§ **Problem to solve**:
Transcribe all the records exactly and omit any images they hold.

§ **Task data**:

──────────

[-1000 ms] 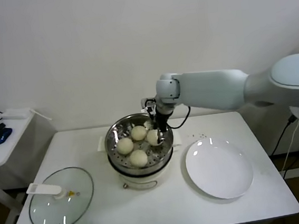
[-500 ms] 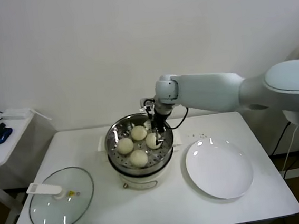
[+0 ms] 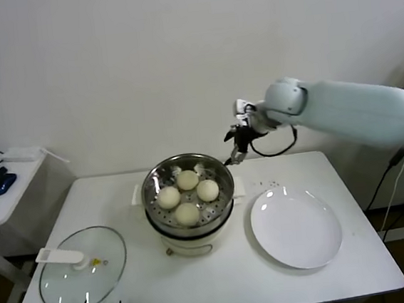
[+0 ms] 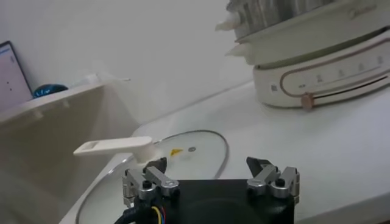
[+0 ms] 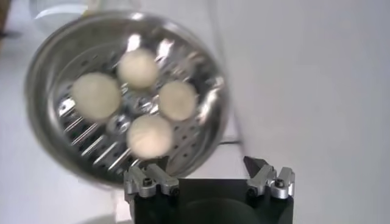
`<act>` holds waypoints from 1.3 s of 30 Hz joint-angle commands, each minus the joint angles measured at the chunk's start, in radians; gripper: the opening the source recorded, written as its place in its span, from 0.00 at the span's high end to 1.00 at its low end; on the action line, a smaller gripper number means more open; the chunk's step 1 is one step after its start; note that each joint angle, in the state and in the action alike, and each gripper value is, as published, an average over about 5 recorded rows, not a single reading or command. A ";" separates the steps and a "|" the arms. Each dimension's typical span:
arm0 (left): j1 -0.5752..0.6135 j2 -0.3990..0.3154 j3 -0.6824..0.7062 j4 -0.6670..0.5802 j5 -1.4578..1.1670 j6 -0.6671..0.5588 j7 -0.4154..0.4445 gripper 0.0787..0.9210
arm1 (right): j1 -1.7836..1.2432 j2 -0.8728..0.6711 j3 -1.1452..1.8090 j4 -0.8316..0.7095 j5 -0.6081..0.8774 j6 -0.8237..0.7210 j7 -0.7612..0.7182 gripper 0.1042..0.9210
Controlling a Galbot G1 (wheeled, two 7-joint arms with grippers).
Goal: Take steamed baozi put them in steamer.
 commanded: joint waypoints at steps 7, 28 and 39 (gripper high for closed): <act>0.004 -0.015 0.043 -0.037 0.010 -0.022 -0.010 0.12 | -1.901 -0.265 1.827 0.587 -0.238 0.378 0.625 0.12; 0.025 -0.006 0.049 -0.072 -0.021 -0.050 -0.020 0.12 | -2.455 0.447 1.924 0.527 -0.580 0.971 0.616 0.12; 0.023 -0.005 0.050 -0.086 -0.041 -0.053 -0.028 0.12 | -2.533 0.468 1.847 0.501 -0.603 1.040 0.623 0.12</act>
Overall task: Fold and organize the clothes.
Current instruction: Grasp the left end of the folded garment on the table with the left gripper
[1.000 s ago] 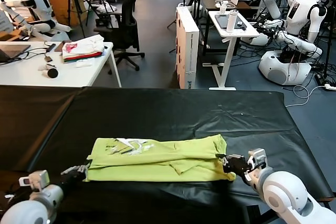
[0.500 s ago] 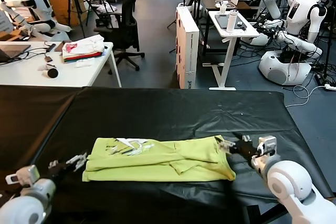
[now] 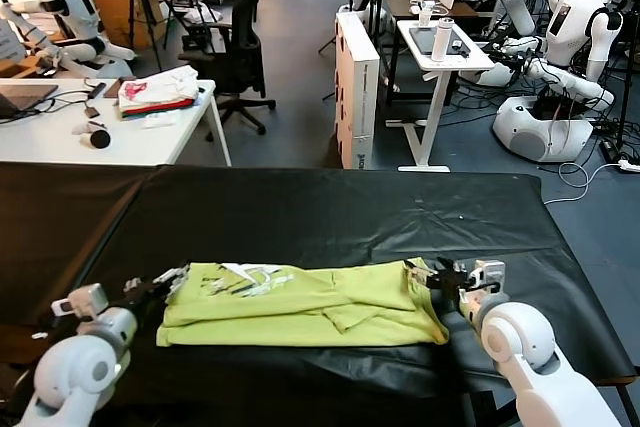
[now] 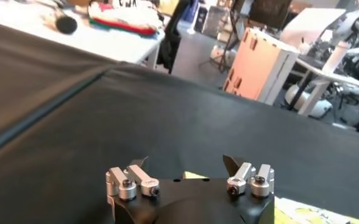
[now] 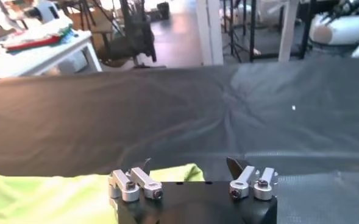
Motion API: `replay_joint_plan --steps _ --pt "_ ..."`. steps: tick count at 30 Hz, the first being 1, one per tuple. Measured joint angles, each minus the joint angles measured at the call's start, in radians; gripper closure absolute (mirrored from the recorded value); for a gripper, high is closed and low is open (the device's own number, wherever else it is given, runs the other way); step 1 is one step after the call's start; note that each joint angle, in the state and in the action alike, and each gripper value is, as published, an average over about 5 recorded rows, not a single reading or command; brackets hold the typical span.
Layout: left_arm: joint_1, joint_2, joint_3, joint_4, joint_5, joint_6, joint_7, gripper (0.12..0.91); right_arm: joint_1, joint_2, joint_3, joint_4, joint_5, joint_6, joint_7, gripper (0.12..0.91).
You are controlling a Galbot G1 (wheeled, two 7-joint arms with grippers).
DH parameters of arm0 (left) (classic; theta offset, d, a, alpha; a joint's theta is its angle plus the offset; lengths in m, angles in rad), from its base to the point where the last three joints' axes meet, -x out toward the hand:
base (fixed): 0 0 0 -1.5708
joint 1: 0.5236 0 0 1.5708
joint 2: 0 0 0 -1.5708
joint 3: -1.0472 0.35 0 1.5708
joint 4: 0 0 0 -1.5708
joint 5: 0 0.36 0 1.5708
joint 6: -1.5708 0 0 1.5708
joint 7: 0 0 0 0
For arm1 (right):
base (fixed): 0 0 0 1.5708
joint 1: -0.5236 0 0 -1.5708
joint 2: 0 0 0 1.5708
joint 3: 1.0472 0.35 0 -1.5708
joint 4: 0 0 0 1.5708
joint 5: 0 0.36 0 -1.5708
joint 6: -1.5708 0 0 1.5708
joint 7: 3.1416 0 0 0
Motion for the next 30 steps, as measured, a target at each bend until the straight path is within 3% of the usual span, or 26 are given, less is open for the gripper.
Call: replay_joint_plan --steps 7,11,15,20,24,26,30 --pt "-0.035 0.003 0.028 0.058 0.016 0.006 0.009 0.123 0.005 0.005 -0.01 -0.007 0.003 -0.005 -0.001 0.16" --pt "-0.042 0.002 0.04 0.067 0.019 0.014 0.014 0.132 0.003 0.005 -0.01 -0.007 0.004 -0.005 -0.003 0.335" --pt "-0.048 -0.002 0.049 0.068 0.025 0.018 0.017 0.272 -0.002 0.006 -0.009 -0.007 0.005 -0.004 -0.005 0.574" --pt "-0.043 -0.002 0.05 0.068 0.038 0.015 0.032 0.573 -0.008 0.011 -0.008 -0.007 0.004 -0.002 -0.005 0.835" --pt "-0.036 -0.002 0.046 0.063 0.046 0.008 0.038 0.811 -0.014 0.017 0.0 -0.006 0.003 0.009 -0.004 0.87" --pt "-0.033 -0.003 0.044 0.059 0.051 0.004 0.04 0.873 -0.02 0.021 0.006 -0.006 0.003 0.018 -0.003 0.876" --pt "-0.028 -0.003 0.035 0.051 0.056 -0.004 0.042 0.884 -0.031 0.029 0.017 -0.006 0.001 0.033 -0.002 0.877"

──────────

§ **Answer to this problem**:
[-1000 ms] 
[-500 ms] 
[+0 ms] 
[+0 ms] 
[+0 ms] 
`<act>` holds waypoints from 1.3 s of 30 Hz joint-angle commands, each minus the joint angles measured at the chunk's start, in radians; gripper: the opening the source recorded, written as its place in its span, from 0.00 at the span's high end to 1.00 at its low end; on the action line, a smaller gripper number means more open; the chunk's step 1 is one step after its start; note that each joint angle, in the state and in the action alike, and each gripper value is, as published, an average over about 5 recorded rows, not a single reading or command. A ";" separates the steps and a "|" the arms. Each dimension's typical span:
arm0 (left): j1 -0.5752..0.6135 j2 -0.3990..0.3154 j3 -0.6824..0.7062 j4 -0.6670..0.5802 j5 -1.4578..1.1670 j6 -0.6671..0.5588 j7 -0.4154..0.4445 gripper 0.0787..0.9210
arm1 (right): j1 -1.7836..1.2432 j2 -0.8728..0.6711 j3 -1.1452..1.8090 j4 -0.8316..0.7095 j5 -0.6081..0.8774 j6 -0.8237..0.7210 j7 -0.7612..0.7182 gripper 0.1042..0.9210
Controlling a Galbot G1 (wheeled, two 7-joint arms with grippers).
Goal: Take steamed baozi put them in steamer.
 commanded: joint waypoints at steps 7, 28 and 39 (gripper high for closed): <act>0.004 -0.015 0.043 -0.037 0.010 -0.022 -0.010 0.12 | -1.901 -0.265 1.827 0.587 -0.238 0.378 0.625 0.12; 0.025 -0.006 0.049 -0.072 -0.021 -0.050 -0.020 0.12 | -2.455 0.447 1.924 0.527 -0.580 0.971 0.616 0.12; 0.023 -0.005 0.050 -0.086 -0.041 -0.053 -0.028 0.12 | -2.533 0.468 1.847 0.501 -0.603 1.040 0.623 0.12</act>
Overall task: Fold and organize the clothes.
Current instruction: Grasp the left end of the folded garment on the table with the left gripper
[1.000 s ago] 
[0.500 s ago] 
[now] 
[now] 
[now] 
Motion API: `replay_joint_plan --steps _ --pt "_ ..."`. steps: tick count at 30 Hz, the first being 1, one per tuple. Measured joint angles, each minus the joint angles measured at the call's start, in radians; gripper closure absolute (mirrored from the recorded value); for a gripper, high is closed and low is open (the device's own number, wherever else it is given, runs the other way); step 1 is one step after the call's start; note that each joint angle, in the state and in the action alike, and each gripper value is, as published, an average over about 5 recorded rows, not a single reading or command; brackets hold the typical span.
Layout: left_arm: joint_1, joint_2, joint_3, joint_4, joint_5, joint_6, joint_7, gripper (0.12..0.91); right_arm: joint_1, joint_2, joint_3, joint_4, joint_5, joint_6, joint_7, gripper (0.12..0.91).
You are controlling a Galbot G1 (wheeled, two 7-joint arms with grippers).
DH parameters of arm0 (left) (classic; theta offset, d, a, alpha; a joint's theta is its angle plus the offset; lengths in m, angles in rad), from its base to the point where the last three joints' axes meet, -x out toward the hand:
base (fixed): 0 0 0 -1.5708
joint 1: 0.5236 0 0 1.5708
joint 2: 0 0 0 -1.5708
joint 3: -1.0472 0.35 0 1.5708
joint 4: 0 0 0 -1.5708
joint 5: 0 0.36 0 1.5708
joint 6: -1.5708 0 0 1.5708
joint 7: 0 0 0 0
For arm1 (right):
base (fixed): 0 0 0 1.5708
joint 1: -0.5236 0 0 -1.5708
joint 2: 0 0 0 1.5708
joint 3: 1.0472 0.35 0 -1.5708
joint 4: 0 0 0 1.5708
joint 5: 0 0.36 0 -1.5708
joint 6: -1.5708 0 0 1.5708
joint 7: 3.1416 0 0 0
Motion for the next 30 steps, as measured, a target at each bend until the straight path is within 3% of the usual span, or 26 are given, less is open for the gripper.
Call: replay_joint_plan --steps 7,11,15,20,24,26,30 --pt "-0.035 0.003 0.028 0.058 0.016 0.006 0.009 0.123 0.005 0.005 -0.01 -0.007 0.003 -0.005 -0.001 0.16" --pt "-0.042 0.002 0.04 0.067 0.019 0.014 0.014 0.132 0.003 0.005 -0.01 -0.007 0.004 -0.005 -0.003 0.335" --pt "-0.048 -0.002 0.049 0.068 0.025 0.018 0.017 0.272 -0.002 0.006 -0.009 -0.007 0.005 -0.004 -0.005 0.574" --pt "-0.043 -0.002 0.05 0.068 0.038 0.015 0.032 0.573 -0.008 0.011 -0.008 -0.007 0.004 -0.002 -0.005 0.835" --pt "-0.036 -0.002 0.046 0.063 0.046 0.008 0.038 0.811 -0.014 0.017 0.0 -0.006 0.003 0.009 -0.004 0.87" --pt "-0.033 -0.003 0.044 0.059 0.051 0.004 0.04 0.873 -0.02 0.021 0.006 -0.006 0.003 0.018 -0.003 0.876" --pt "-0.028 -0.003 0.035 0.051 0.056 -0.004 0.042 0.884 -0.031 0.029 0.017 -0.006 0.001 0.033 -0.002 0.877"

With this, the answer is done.